# Pictures of my Show Bettas!



## bettaforu (Sep 6, 2009)

This is just a picture thread to show off some of the Bettas I have bred and owned/shown over the years. Pictures are not taken by me, but were given to me by the Thai breeders. When you buy that particular Betta you can ask to own the picture too, as there will never be another the same!

These are truly GREAT Bettas. This is the quality of what you *need *if you are to be successful in breeding them.

Keep in mind most Bettas that arrive at LFS stores are usually culls and not in great shape/health and usually over 1 year of age. Bettas usually breed between 3 - 9 months and many over 1 year will never breed! Their lifespans are only about 2 years, with some individuals living well into 5 years, but this is with extreme daily care and even then you're living with them on borrowed time!

Take a look at my website http://BETTAFORU.yolasite.com those were some of the Bettas I used in my very successful breeding program. 5 successful spawns of over 50+ babies all raised to maturity and sold to other hobbyists.

Here are some more of my Beauties...loved and now gone!





























































So I think this will dispell the story that I *DON"T know *what I am talking about when it comes to BETTAS. I have owned over 180 at one time, that constituted 100 babies from birth to 3 months old, plus many breeding adults!

I brought every one of them in *direct *from Thailand from the Worlds best breeders there.
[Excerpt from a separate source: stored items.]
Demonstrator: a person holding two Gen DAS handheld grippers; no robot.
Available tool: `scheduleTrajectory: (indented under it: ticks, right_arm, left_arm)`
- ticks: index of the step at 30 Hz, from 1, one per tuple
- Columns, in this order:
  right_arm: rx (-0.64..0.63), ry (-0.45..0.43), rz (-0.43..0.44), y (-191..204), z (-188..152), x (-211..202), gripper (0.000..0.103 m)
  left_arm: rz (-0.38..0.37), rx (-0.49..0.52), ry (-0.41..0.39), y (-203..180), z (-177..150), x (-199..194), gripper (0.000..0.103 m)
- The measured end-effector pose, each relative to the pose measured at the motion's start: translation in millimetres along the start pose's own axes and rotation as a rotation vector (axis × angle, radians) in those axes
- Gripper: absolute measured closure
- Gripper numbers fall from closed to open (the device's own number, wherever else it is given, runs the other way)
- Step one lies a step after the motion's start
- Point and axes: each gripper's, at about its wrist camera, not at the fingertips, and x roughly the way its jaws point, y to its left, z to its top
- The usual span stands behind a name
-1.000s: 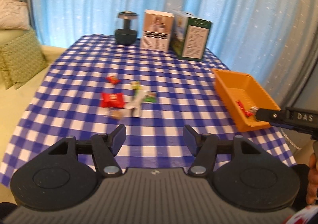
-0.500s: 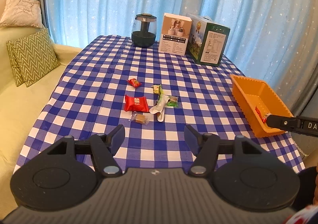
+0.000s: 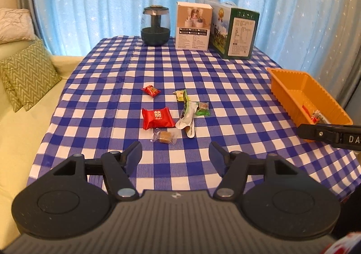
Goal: Organize snacks
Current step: 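Move both tools back toward the remaining snacks on the cloth, then grasp the small brown cake packet with the left tool while the right tool grasps the green-wrapped candy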
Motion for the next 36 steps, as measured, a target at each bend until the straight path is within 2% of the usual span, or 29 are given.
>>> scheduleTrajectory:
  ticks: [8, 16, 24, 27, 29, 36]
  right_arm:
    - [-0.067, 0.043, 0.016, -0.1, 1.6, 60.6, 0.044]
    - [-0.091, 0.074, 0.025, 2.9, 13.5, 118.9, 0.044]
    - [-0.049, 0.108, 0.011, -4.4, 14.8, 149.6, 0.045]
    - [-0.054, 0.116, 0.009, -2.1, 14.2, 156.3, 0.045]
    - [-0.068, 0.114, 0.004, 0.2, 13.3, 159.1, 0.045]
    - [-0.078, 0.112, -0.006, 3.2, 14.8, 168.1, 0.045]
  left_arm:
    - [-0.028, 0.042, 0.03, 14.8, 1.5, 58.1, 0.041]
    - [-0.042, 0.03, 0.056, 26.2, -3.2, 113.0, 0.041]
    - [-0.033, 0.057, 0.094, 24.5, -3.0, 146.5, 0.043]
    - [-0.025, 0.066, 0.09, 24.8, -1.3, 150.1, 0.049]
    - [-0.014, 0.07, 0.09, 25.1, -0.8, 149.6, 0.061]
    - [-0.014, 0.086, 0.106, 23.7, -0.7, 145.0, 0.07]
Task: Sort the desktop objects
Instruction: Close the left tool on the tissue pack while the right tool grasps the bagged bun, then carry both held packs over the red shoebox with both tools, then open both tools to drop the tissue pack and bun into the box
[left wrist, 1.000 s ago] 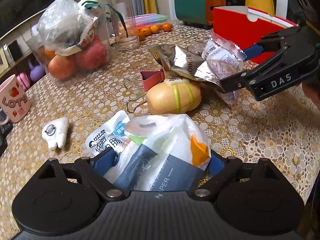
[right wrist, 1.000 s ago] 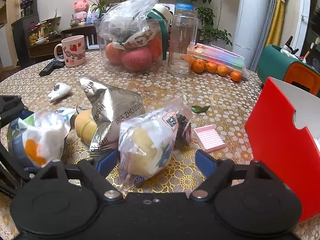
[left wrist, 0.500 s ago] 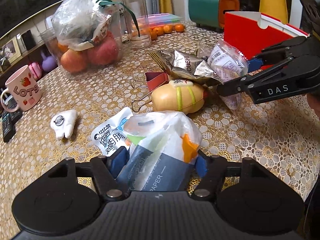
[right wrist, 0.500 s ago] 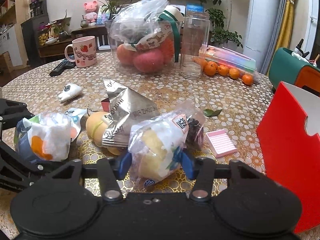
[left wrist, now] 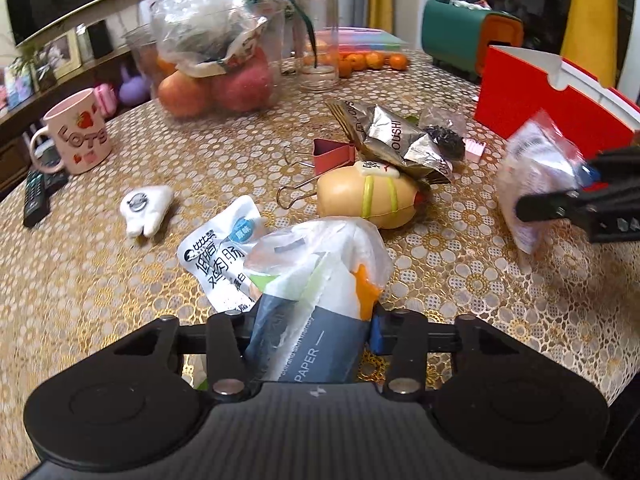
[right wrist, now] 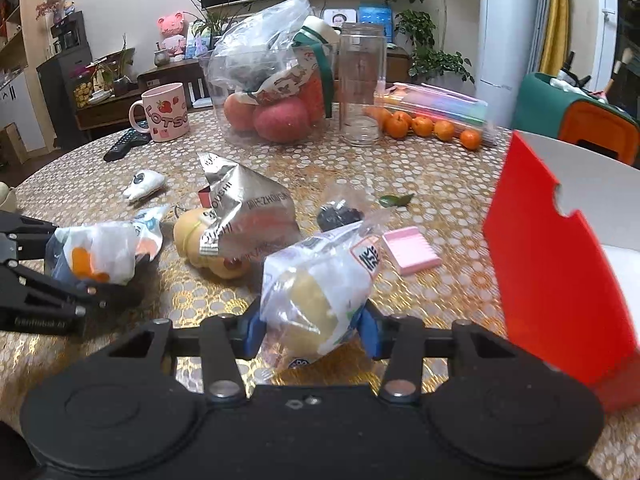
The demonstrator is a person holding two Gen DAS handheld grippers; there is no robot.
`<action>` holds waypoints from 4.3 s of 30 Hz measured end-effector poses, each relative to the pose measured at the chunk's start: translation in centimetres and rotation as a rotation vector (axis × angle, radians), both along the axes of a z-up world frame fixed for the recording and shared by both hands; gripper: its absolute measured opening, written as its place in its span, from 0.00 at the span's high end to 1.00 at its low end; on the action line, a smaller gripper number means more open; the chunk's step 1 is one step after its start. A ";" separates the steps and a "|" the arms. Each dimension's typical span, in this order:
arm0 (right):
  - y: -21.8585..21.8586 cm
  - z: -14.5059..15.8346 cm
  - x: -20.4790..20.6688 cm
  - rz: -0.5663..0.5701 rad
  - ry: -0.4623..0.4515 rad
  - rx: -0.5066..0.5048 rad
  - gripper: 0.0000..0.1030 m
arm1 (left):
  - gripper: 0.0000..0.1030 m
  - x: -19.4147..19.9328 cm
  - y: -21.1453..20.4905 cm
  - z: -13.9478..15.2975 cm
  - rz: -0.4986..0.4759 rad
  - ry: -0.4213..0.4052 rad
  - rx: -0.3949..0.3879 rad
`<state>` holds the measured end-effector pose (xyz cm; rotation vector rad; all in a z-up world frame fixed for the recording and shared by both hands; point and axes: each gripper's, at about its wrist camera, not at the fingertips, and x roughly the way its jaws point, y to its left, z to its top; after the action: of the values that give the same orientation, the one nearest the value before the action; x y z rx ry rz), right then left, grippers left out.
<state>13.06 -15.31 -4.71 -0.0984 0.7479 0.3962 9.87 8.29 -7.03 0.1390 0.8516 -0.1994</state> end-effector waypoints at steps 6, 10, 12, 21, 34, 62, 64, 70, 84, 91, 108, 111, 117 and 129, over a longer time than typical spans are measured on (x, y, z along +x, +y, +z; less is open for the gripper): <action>-1.7 0.6 -1.8 -0.007 0.021 0.023 0.56 | 0.61 -0.9 -0.7 0.7 0.040 0.006 -0.015; -2.6 1.2 -2.9 -0.011 0.029 0.034 0.56 | 0.61 -1.4 -1.3 1.0 0.056 0.011 -0.023; -3.1 1.6 -3.3 -0.016 0.034 0.041 0.56 | 0.61 -1.7 -1.6 1.2 0.065 0.018 -0.034; -5.9 4.2 -5.6 -0.028 0.009 0.091 0.56 | 0.61 -3.2 -4.4 3.9 0.051 0.010 -0.074; -11.4 9.6 -7.6 -0.057 -0.049 0.169 0.56 | 0.61 -3.5 -11.6 10.0 -0.069 -0.019 -0.141; -23.9 10.0 -0.2 -0.288 -0.065 0.129 0.56 | 0.61 7.4 -30.7 14.3 -0.260 -0.012 -0.130; -24.6 9.4 0.9 -0.307 -0.051 0.119 0.56 | 0.61 8.7 -31.8 13.8 -0.252 0.001 -0.125; -26.0 7.2 3.4 -0.335 -0.014 0.085 0.56 | 0.61 12.2 -34.4 12.1 -0.225 0.065 -0.143; -26.3 2.5 6.8 -0.247 0.107 -0.035 0.56 | 0.60 17.3 -38.5 5.7 -0.214 0.186 -0.037; -26.1 1.6 7.4 -0.236 0.144 -0.041 0.56 | 0.56 18.4 -37.8 3.7 -0.193 0.280 -0.045; -26.6 2.0 6.9 -0.228 0.097 -0.085 0.29 | 0.28 17.5 -37.3 3.6 -0.200 0.293 -0.067; -26.7 2.8 6.3 -0.221 0.075 -0.080 0.26 | 0.28 16.5 -37.0 5.0 -0.226 0.258 -0.086; -27.0 4.5 5.0 -0.220 0.045 -0.050 0.25 | 0.28 14.1 -35.7 7.3 -0.225 0.192 -0.125; -25.2 7.5 1.9 -0.191 -0.006 -0.006 0.24 | 0.28 8.8 -32.3 11.2 -0.234 0.105 -0.159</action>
<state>15.00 -40.46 2.83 -0.0331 0.7454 0.2117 18.68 -24.04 4.17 0.0793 0.9202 -0.4959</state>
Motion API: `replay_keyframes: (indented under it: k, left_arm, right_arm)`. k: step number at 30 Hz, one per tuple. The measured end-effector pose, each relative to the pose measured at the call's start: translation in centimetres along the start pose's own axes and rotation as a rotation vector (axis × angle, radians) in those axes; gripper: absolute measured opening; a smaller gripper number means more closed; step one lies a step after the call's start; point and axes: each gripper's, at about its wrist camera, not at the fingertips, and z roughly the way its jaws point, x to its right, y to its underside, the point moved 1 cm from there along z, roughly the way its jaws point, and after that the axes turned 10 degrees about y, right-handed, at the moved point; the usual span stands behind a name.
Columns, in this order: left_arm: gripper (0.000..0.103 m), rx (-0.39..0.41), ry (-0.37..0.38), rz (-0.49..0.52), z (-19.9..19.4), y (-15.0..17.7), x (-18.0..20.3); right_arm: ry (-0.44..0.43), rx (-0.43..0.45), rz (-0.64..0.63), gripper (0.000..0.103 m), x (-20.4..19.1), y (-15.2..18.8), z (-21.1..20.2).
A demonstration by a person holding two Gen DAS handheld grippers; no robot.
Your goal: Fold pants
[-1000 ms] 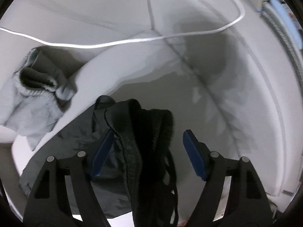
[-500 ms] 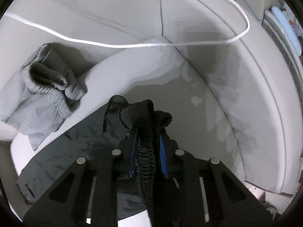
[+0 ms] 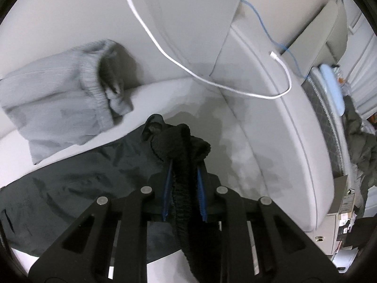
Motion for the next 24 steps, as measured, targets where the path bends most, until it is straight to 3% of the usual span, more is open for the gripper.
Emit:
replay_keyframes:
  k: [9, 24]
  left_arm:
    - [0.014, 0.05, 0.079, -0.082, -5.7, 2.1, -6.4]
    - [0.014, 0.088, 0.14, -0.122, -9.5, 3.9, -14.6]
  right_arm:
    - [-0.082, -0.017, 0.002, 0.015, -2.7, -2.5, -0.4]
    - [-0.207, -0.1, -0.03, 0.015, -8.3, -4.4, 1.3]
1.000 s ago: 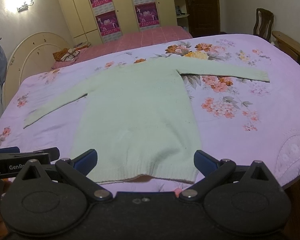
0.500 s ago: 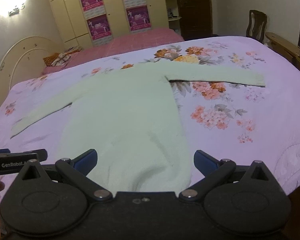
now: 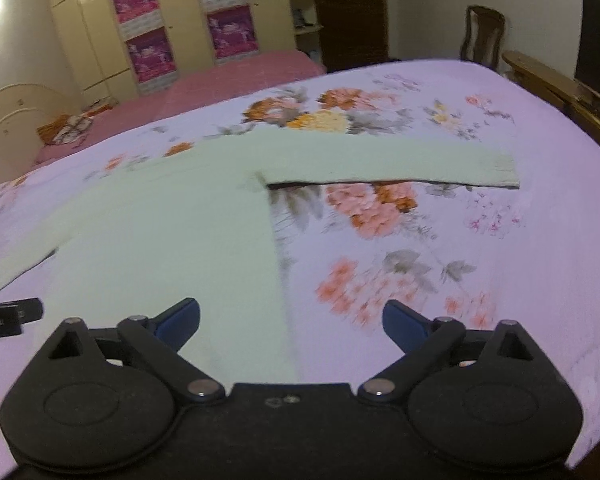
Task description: Fold small clothes
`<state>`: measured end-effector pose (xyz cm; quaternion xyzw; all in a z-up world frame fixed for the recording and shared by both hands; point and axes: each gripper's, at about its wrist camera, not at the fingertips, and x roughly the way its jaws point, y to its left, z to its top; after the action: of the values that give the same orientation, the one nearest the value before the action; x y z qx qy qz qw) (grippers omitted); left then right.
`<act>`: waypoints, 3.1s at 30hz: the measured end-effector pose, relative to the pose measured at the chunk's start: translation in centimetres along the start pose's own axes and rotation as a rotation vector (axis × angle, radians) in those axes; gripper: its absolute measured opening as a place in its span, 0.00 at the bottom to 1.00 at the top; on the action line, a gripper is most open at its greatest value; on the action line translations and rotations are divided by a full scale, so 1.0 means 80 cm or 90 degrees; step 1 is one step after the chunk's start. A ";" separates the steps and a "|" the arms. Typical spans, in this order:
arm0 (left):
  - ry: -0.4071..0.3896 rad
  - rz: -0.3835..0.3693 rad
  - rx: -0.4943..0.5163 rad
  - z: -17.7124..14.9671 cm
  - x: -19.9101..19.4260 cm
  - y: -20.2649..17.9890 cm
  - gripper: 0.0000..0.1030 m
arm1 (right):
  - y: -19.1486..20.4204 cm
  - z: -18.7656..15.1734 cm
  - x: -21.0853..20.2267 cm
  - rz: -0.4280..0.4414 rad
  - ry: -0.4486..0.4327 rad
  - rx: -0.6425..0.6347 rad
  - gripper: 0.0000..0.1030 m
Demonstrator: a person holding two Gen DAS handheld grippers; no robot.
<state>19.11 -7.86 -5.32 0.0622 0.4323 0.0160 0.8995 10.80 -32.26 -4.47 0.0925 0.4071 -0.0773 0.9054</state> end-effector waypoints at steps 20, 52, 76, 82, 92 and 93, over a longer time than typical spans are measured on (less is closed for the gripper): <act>0.042 -0.020 0.029 0.109 0.175 -0.123 1.00 | -0.196 0.098 0.175 -0.079 0.023 0.234 0.67; 0.026 0.027 0.007 0.148 0.216 -0.104 1.00 | -0.157 0.200 0.201 -0.014 -0.139 0.151 0.05; -0.033 -0.194 -0.216 0.108 0.222 0.139 1.00 | 0.223 0.150 0.281 0.282 0.039 -0.063 0.43; -0.014 -0.253 -0.121 0.114 0.240 0.057 0.99 | 0.138 0.157 0.228 0.183 -0.047 -0.049 0.53; -0.050 -0.221 -0.053 0.117 0.262 -0.025 0.63 | 0.036 0.132 0.233 0.094 -0.035 0.020 0.54; -0.059 -0.216 -0.050 0.112 0.258 -0.023 0.60 | 0.034 0.129 0.234 0.091 -0.035 0.022 0.54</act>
<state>38.93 -8.82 -16.00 -0.0459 0.3939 -0.1218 0.9099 31.14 -33.18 -11.54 0.1353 0.3733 -0.0219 0.9175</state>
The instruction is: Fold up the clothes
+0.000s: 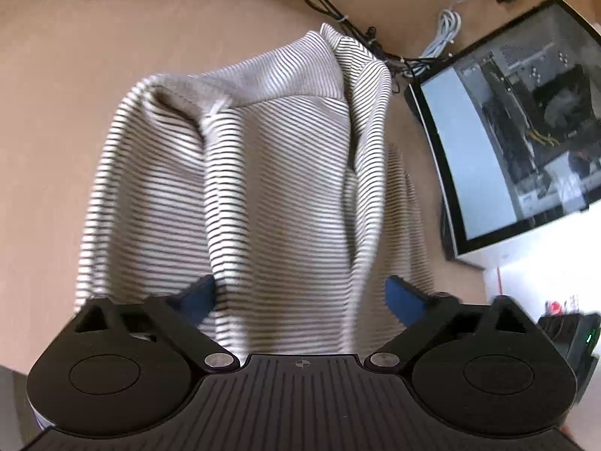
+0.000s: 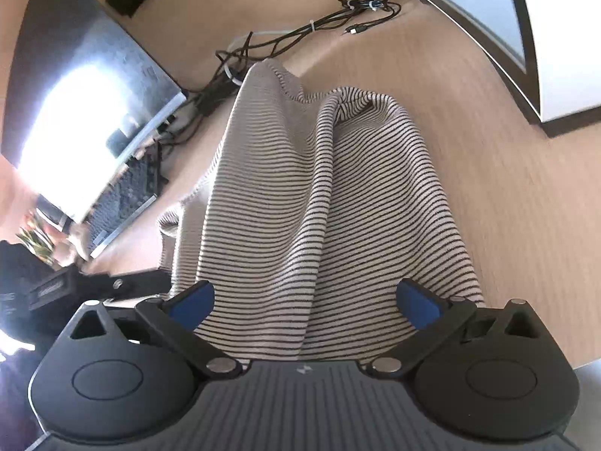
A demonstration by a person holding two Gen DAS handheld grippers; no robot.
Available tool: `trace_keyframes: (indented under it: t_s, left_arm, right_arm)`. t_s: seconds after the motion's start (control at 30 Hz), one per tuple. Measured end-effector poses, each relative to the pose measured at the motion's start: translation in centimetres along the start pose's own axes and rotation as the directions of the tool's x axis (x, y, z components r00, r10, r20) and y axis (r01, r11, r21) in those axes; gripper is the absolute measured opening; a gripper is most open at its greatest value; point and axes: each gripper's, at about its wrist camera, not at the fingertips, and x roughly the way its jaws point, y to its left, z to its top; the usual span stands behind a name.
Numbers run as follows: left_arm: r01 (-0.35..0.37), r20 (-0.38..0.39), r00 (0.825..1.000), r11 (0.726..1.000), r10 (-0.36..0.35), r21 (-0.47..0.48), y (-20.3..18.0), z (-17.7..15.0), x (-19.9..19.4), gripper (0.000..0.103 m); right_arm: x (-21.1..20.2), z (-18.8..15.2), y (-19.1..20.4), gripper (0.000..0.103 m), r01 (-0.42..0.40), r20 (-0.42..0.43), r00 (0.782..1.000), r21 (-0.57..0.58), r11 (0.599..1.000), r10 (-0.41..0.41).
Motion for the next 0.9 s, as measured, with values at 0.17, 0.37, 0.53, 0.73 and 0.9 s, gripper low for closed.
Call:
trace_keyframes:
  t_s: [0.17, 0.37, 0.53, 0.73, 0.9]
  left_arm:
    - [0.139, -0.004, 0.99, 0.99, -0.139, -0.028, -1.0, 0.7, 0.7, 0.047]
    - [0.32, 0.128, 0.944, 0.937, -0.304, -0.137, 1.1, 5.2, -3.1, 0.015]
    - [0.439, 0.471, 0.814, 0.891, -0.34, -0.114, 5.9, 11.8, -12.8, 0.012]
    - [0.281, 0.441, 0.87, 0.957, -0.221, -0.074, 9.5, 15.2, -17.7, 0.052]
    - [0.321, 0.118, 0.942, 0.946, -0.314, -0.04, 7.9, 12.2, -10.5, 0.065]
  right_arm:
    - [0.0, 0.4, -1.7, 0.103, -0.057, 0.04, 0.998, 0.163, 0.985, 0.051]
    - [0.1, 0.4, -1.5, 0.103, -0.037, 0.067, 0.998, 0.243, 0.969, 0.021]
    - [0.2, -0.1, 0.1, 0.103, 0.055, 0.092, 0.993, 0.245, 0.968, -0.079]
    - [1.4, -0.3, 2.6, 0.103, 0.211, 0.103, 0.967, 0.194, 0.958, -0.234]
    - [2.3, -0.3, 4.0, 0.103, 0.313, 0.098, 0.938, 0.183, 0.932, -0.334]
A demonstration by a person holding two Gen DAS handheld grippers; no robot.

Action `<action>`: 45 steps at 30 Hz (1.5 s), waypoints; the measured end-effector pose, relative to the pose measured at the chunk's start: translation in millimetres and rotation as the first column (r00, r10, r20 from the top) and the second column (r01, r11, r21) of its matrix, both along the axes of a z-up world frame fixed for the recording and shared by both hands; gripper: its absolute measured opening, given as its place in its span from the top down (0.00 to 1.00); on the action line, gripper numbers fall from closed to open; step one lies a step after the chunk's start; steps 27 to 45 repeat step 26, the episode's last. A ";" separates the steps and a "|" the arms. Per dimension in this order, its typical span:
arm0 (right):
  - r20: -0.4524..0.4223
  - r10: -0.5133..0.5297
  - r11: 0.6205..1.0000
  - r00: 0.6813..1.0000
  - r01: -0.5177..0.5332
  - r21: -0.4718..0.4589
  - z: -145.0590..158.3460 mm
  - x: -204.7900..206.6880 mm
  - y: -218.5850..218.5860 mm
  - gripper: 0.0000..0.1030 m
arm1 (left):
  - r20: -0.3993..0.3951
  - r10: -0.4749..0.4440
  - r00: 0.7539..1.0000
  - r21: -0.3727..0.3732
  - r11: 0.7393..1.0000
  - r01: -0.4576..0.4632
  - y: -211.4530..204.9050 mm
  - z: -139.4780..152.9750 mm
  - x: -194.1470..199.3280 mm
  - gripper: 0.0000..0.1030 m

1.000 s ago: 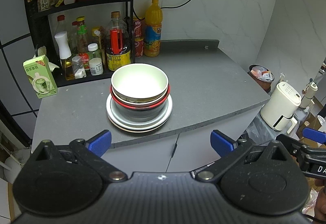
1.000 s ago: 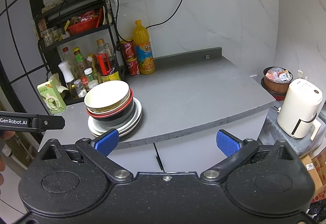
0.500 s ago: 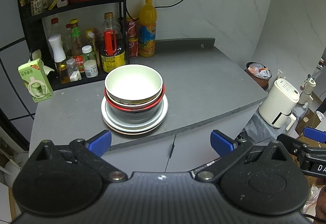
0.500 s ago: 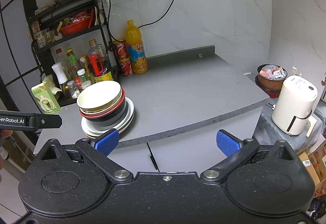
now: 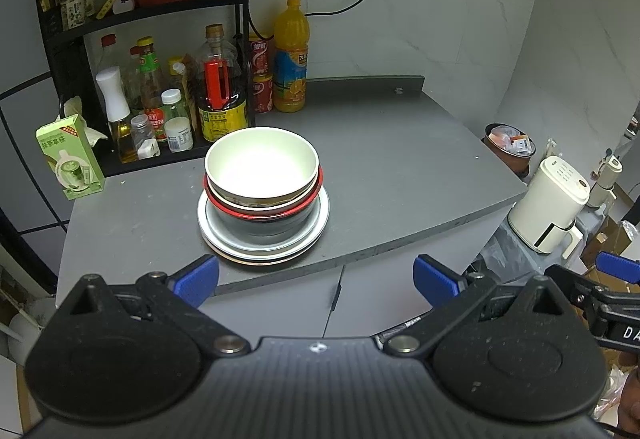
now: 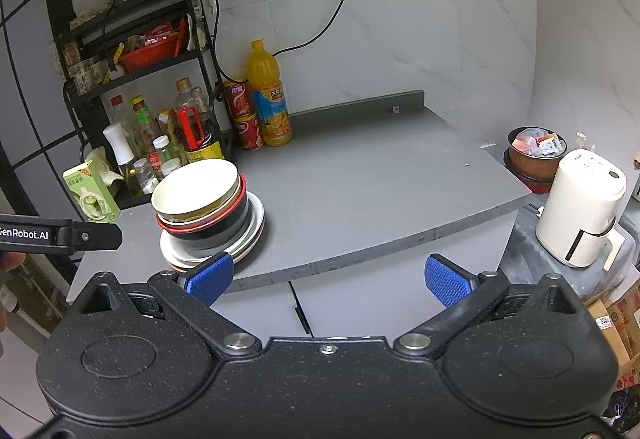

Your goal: Organize plates and bowls

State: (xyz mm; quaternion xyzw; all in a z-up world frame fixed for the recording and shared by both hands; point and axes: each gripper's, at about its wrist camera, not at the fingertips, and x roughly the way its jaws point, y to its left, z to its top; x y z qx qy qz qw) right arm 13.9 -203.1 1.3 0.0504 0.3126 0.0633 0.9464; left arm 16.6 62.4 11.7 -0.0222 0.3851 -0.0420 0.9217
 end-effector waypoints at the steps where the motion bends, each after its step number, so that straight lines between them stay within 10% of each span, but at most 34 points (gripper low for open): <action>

I am today still friends with many of them.

Some of these were shown and I have awards for them here at home!

Others were resold to other breeders as far away as BC and Nova Scotia.

IF you are interested in TOP quality breeding stock, then shoot me a pm.
I can get you what you want, but the price will not be what you pay at any LFS or from someone who doesn't know what they are looking at when it comes to show/breeding quality Bettas! 
thanks for looking.


----------



## Ebi-Ken (Jul 9, 2010)

wrong section


----------



## bettaforu (Sep 6, 2009)

OOPs I meant to put it in the Invertebrate section! Moderator can you please move it over....didn't have my reading glasses on this am!


----------



## carbonlist (Nov 8, 2009)

bettaforu said:


> OOPs I meant to put it in the Invertebrate section! Moderator can you please move it over....didn't have my reading glasses on this am!


fish are vertebrates.


----------



## Riceburner (Mar 14, 2008)

He's selling bettas....so right section.


***edit...
I didn't realize there was a difference and this should be in General Marketplace Discussion....and he's a she.  oops


----------



## Cypher (Apr 15, 2006)

Not to contradict anyone, but lets put things where they belong...

It's a picture thread...as stated by the op, not a for sale thread. None of the bettas shown are being sold, so wrong section. Even the op has stated it was posted in the wrong forum.


----------



## Jackson (Jan 30, 2009)

Pics don't work. I can't see them.


----------



## Ciddian (Mar 15, 2006)

Was originally in inverts section. (Things with no spines lol) I moved it to the sales section because of this.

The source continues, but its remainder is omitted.